#### Task description:
Could you write out the whole listing exactly as it appears?
+++ Stored data
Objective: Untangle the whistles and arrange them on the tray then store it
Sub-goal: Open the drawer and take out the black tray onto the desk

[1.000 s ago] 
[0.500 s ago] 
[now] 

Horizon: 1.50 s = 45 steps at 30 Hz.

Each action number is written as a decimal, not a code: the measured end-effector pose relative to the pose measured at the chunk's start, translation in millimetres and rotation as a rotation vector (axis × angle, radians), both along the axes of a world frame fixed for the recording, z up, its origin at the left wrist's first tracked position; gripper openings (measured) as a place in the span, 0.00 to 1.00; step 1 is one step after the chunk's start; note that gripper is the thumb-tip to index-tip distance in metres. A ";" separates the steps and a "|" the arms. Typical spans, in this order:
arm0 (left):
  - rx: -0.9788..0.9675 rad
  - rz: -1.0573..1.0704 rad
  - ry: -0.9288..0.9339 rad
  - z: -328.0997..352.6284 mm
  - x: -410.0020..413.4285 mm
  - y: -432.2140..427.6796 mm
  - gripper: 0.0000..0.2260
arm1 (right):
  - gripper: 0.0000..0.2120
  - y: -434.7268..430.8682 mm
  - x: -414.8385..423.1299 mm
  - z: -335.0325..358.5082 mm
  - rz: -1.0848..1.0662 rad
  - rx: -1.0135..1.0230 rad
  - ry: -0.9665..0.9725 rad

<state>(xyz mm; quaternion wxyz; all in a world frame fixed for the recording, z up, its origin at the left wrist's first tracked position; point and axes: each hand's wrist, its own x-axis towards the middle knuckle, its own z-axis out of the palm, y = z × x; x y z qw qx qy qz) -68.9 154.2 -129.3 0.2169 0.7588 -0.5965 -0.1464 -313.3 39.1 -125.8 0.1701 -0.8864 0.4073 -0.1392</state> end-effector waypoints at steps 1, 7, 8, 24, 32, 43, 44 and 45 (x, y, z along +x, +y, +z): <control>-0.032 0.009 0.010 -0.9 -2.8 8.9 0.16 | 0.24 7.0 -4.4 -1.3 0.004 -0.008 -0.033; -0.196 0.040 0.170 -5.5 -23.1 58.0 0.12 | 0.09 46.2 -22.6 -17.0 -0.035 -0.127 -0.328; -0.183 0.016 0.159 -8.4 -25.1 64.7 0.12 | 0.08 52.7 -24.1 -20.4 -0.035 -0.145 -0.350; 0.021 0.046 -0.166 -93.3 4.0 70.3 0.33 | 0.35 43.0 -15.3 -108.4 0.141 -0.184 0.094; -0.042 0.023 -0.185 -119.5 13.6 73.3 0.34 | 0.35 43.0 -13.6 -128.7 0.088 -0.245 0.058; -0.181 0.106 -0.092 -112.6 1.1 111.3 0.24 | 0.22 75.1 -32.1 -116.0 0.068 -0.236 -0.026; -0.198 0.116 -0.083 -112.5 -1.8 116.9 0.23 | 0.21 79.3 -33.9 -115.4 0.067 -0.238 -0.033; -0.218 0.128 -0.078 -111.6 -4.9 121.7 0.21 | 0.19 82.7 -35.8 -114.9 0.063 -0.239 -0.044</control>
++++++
#### Answer to this task:
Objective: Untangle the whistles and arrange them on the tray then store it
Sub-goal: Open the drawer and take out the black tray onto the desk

[1.000 s ago] 
[0.500 s ago] 
[now] 

Horizon: 1.50 s = 45 steps at 30 Hz.

Each action number is written as a decimal, not a code: the measured end-effector pose relative to the pose measured at the chunk's start, translation in millimetres and rotation as a rotation vector (axis × angle, radians), both along the axes of a world frame fixed for the recording, z up, its origin at the left wrist's first tracked position; gripper openings (measured) as a place in the span, 0.00 to 1.00; step 1 is one step after the chunk's start; note that gripper is the thumb-tip to index-tip distance in metres. A ";" separates the steps and a "|" the arms. Typical spans, in this order:
arm0 (left):
  - rx: -0.9788..0.9675 rad
  - rz: -1.0573..1.0704 rad
  - ry: -0.9288..0.9339 rad
  - z: -328.0997..352.6284 mm
  - x: -410.0020..413.4285 mm
  - y: -432.2140..427.6796 mm
  - gripper: 0.0000..0.2260
arm1 (right):
  - gripper: 0.0000..0.2120
  - y: -434.7268..430.8682 mm
  - x: -414.8385..423.1299 mm
  - z: -335.0325..358.5082 mm
  - rz: -1.0848..1.0662 rad
  - rx: -1.0135..1.0230 rad
  - ry: -0.9665..0.9725 rad

<state>(xyz mm; quaternion wxyz; all in a world frame fixed for the recording, z up, its origin at the left wrist's first tracked position; point and axes: each hand's wrist, its own x-axis towards the middle knuckle, its own z-axis out of the palm, y = z × x; x y z qw qx qy qz) -68.9 154.2 -129.3 0.2169 0.7588 -0.5965 -0.1464 -313.3 39.1 -125.8 0.1701 -0.8864 0.4073 -0.1392</state> end-effector waypoints at steps 1, 7, 8, 24, 32, 43, 44 and 45 (x, y, z along +x, +y, +z): <control>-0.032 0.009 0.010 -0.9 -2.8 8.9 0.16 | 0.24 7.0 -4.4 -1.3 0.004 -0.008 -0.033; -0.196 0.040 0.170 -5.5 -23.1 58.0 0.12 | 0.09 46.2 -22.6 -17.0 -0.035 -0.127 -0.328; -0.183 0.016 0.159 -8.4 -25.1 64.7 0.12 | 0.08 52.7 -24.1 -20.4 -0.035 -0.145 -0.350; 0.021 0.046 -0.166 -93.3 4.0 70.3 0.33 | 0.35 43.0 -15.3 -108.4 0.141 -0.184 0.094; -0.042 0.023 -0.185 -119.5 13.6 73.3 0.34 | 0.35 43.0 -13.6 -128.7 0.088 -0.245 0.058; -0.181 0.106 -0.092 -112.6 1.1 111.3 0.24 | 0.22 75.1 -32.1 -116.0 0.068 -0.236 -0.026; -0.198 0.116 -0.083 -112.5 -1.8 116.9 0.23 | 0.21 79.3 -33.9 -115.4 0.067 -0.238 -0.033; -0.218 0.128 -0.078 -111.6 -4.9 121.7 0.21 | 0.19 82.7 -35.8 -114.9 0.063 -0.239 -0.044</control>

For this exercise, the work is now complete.